At its core, cloud HR and finance platform Workday might not seem like a big data play either. However, big data remains very much a part of Workday's mission to dominate the back office's cloud computing future.
Founded by software industry veterans, Workday's two best-known areas of operation are its cloud-based HR and finance software products. Though this area has become more diverse in terms of the actual software providers and the kinds of companies to which they cater, Workday explicitly aims to sell its products to large organizations like Netflix and Hewlett-Packard Enterprise. This strategy has helped fuel explosive growth: Workday's revenue has grown roughly 1000% since 2012, and the company's customer-centric business model should help cultivate strong recurring revenue, subscriber retention, and eventually profitability in the coming years.
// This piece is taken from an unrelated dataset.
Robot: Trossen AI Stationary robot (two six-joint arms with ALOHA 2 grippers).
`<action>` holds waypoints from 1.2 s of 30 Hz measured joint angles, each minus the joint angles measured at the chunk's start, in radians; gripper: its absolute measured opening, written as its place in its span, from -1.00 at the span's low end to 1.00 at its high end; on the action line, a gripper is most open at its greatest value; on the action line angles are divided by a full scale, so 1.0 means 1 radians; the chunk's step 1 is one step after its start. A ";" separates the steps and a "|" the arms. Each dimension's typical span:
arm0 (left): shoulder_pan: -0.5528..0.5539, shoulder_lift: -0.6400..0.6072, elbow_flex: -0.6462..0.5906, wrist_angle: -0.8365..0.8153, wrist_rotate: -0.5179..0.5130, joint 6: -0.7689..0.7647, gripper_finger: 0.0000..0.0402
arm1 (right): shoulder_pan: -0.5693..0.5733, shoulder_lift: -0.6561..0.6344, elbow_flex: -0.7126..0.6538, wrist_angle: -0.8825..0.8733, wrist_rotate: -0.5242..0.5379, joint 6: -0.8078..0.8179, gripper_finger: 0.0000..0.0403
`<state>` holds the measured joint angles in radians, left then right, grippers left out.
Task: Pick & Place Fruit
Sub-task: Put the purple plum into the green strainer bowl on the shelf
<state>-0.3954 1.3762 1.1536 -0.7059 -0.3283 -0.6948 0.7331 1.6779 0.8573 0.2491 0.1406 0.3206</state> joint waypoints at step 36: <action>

In terms of Workday's big data chops, the company has continued to emphasize adding big data and analytics capabilities to its suite of services. In 2012, Workday unveiled its original Big Data Analytics toolkit. The cloud-based big data platform aimed at serving HR and financedepartments integrates Workday's applications with other third-party enterprise software to -- as the company phrased it -- "make more informed business decisions based on a holistic view of worker and financial information." The company has continued to add to its big data capabilities via acquisition as well, acquiring operational analytics and data discovery start-up Platfora this summer,as just one example.
As you can see, big data is impacting tech companies both new and old, and we've only witnessed the beginning of this big-ticket trend. Thankfully, there are any number of ways investors can cash in on this increasingly important trend, as the examples above demonstrate.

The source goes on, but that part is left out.